◆ Task objective
Output only the lines of the entries that follow, starting at the one with "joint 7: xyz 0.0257" and running down to the one with "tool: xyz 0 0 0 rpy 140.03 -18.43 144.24", both included and unchanged.

◆ Data under study
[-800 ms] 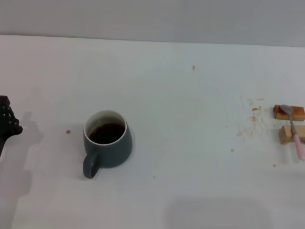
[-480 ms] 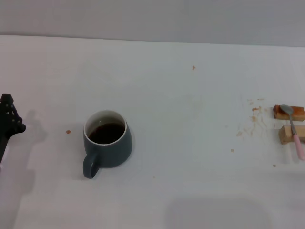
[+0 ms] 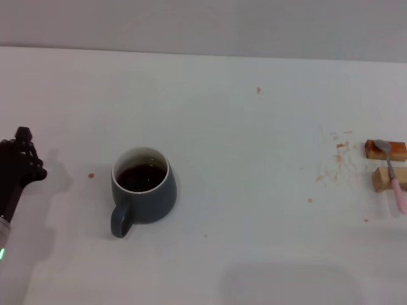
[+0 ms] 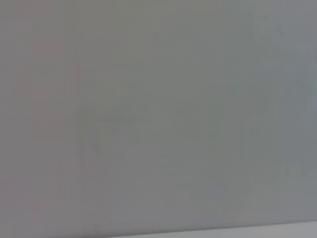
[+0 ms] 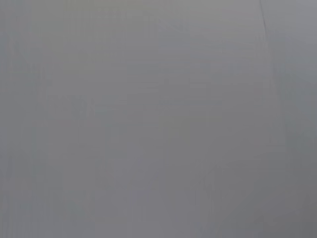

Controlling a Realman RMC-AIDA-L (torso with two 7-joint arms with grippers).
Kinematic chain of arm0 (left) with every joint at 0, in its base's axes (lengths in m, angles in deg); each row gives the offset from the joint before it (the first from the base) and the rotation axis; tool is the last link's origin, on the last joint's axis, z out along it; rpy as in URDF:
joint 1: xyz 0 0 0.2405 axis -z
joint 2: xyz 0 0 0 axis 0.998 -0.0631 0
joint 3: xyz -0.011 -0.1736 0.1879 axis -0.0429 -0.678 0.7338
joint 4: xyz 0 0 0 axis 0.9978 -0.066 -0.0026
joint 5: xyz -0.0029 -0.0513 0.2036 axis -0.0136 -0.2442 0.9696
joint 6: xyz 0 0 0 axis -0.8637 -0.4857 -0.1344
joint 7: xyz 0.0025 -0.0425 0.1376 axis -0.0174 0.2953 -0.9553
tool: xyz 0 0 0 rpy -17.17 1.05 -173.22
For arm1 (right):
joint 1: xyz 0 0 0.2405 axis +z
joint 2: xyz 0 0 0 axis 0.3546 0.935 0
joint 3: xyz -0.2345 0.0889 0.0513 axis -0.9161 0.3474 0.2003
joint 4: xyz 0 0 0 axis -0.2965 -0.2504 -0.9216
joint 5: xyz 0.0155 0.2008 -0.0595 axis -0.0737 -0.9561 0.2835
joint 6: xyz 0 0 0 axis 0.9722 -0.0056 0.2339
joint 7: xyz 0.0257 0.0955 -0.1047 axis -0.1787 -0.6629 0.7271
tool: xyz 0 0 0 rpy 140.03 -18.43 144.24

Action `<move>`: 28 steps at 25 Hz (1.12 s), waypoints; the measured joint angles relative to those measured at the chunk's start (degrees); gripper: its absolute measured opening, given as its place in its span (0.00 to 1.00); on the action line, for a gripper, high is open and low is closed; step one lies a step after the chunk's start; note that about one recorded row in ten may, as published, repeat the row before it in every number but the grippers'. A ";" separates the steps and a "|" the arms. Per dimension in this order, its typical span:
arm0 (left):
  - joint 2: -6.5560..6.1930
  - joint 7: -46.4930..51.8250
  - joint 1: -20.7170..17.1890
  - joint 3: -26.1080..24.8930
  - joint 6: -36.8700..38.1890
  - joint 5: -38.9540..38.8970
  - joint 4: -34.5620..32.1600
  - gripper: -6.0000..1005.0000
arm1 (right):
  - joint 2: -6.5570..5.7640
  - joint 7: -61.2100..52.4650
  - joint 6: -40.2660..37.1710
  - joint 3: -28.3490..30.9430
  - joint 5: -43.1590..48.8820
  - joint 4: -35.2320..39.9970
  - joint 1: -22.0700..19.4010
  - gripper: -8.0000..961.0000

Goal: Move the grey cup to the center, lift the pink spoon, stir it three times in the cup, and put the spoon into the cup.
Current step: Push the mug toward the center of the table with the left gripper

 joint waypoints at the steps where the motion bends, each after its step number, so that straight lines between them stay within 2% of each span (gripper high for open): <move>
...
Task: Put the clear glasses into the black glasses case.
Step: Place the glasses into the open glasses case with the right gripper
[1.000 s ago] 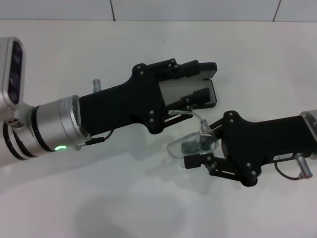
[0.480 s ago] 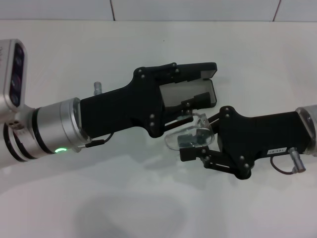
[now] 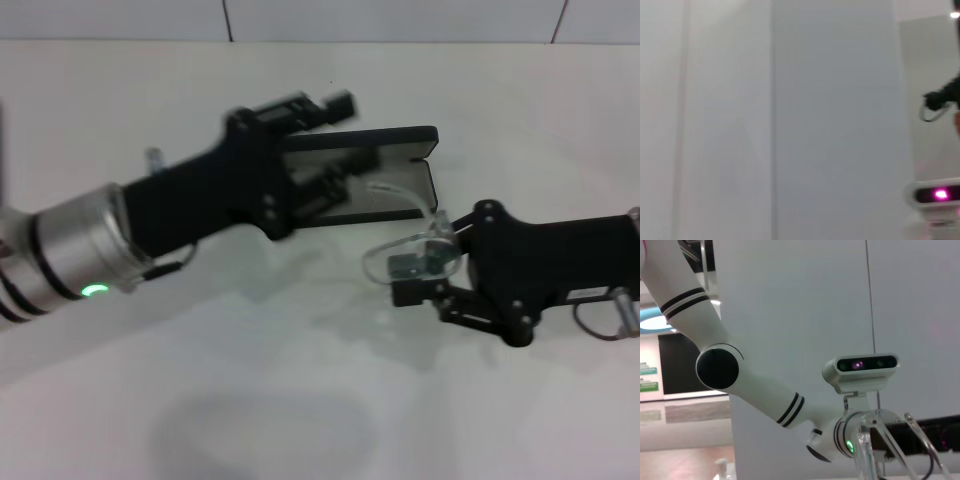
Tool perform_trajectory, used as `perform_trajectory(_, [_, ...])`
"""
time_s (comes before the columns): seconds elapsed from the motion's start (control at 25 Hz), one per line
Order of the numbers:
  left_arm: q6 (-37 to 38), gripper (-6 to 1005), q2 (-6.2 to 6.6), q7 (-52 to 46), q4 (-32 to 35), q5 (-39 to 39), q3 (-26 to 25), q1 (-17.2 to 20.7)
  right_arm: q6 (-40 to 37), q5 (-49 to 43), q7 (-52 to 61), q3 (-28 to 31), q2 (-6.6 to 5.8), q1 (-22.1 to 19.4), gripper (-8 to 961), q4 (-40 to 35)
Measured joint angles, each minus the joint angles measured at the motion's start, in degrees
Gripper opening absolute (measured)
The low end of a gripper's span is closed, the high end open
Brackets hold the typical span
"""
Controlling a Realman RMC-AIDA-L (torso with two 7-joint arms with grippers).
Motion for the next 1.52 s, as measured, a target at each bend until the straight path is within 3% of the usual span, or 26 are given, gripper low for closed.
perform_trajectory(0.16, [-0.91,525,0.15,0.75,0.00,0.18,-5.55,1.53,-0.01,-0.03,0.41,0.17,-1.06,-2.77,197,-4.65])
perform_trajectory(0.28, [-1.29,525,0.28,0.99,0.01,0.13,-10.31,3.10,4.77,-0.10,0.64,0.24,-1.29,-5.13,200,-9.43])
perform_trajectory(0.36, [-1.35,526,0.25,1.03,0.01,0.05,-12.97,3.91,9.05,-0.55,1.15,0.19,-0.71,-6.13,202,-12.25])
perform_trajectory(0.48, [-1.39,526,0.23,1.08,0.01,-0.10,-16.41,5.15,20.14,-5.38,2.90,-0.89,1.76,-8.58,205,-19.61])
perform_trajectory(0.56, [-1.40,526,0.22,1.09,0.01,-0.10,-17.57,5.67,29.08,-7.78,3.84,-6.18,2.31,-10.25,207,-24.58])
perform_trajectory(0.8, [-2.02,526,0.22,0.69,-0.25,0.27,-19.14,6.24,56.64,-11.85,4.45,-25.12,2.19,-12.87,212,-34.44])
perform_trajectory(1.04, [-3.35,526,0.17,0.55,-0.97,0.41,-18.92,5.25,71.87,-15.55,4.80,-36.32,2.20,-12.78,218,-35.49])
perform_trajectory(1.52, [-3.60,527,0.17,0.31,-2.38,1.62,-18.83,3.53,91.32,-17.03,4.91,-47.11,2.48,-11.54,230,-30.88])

◆ The completed task
joint 7: xyz 0.0257 0.0955 -0.1047 axis -0.1787 -0.6629 0.7271
tool: xyz 0 0 0 rpy 140.03 -18.43 144.24

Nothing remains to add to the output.